Mayawati, the Bahujan Samaj Party’s current leader was personally chosen by Kanshi Ram as his successor in 2001. But this seemingly orderly transition belies the dual struggle she fought: As a Dalit reaching for power in a caste-riven state, and as a woman in a patriarchal arena. Mamata Banerjee, who founded the Trinamool National Congress and is believed to function like an autocrat, suffered grievous physical attacks from CPI(M)-affiliated goondas. And Jayalalithaa too, whose mentor MGR died in 1987 leaving a bitter fight for succession, had to wrest power from the hands of scheming party members who were not willing to yield an inch. Jayalalithaa was famously pushed out of the hearse that was to carry his body to the funeral site on Marina Beach.

The bizarre displays of loyalty, the rioting upon Amma’s arrest, the suicides and rampages then only served to strengthen the legend and build a brand of a leader who loomed larger than her party.

This strain of violence and humiliation has always marked female politicians. In 1989, two years into her struggle to establish herself as the first female leader of the opposition, she was attacked by then chief minister Karunanidhi and Dravida Munnetra Kazhagam members in the assembly. Pictures of her leaving the assembly with a torn saree caused a public outcry. The former actress even compared it to Draupadi’s disrobing in the Mahabharata.
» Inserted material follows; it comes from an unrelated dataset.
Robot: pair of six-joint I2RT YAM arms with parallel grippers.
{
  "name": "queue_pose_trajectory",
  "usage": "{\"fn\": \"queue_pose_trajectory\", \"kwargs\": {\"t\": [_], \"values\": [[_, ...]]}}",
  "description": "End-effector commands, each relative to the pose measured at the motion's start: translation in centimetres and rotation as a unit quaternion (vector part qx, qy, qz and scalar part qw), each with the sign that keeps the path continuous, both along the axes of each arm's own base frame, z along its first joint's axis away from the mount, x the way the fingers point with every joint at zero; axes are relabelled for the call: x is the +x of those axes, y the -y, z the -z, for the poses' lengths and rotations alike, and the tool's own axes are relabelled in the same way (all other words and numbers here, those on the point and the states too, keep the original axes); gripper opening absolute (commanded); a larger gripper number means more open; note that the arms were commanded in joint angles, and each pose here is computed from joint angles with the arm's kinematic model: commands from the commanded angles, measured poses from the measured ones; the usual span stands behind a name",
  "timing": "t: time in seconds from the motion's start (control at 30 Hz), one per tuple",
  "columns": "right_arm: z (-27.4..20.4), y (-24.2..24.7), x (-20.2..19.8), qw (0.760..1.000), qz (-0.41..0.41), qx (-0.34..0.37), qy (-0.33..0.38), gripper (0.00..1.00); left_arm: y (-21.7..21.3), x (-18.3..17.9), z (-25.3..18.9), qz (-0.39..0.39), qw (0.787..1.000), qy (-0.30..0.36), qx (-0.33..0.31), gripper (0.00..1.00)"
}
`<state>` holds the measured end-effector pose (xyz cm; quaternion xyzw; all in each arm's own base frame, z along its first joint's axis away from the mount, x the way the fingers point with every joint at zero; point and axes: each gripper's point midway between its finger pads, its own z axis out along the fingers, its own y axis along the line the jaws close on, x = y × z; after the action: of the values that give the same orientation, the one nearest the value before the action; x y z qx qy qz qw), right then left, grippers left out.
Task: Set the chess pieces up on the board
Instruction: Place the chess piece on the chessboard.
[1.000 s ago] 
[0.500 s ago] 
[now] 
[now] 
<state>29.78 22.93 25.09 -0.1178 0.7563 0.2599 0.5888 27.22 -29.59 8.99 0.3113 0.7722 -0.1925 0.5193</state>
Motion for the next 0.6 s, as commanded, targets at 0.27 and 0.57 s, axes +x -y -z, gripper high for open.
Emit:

This attack went to the heart of the acrimonious struggle between the two Dravidian parties and their leaders. The 93-year-old Karunanidhi’s political ambitions had largely been thwarted by Amma, who made history by being elected chief minister twice in a row – in the 2016 Assembly Elections with an overwhelming majority.

Once she came into power, Amma held on to it tightly by building around her a small, tight cordon of confidantes and by encouraging a slavish obedience and sycophancy in her party and public. Streets glowed with life-size posters of her, cinema screens danced with clips of her tireless efforts during intervals, and freebie Amma schemes abounded galore. The bizarre displays of loyalty, the rioting upon her arrest, the suicides and rampages that followed then only served to strengthen the legend and build a brand of a leader who loomed larger than her party. The AIADMK served as an extension of her will, much like the TMC is for Banerjee, or the Congress was for Indira.

Last year as we parsed reports of her death, the tight-lipped secrecy that she instituted in the party continued to be followed by AIADMK members. Information was controlled with a Stalinesque iron fist. O Panneerselvam, who was picked as her successor, remained silent, even as political journalists spent a significant portion of their day outside Chennai’s Apollo Hospital, waiting for any scraps of information on the 68-year-old. But the secrets endured.

There is much to despise in the supremo-style functioning of Jayalalithaa like that of India’s other women leaders. But in their ascent to the top, there is much to admire. In their dogged fearlessness, their incredible intelligence, and their unwillingness to bend to the capriciousness of the men around them. And therein lay Amma’s secret.

This is an updated version of a previously published piece.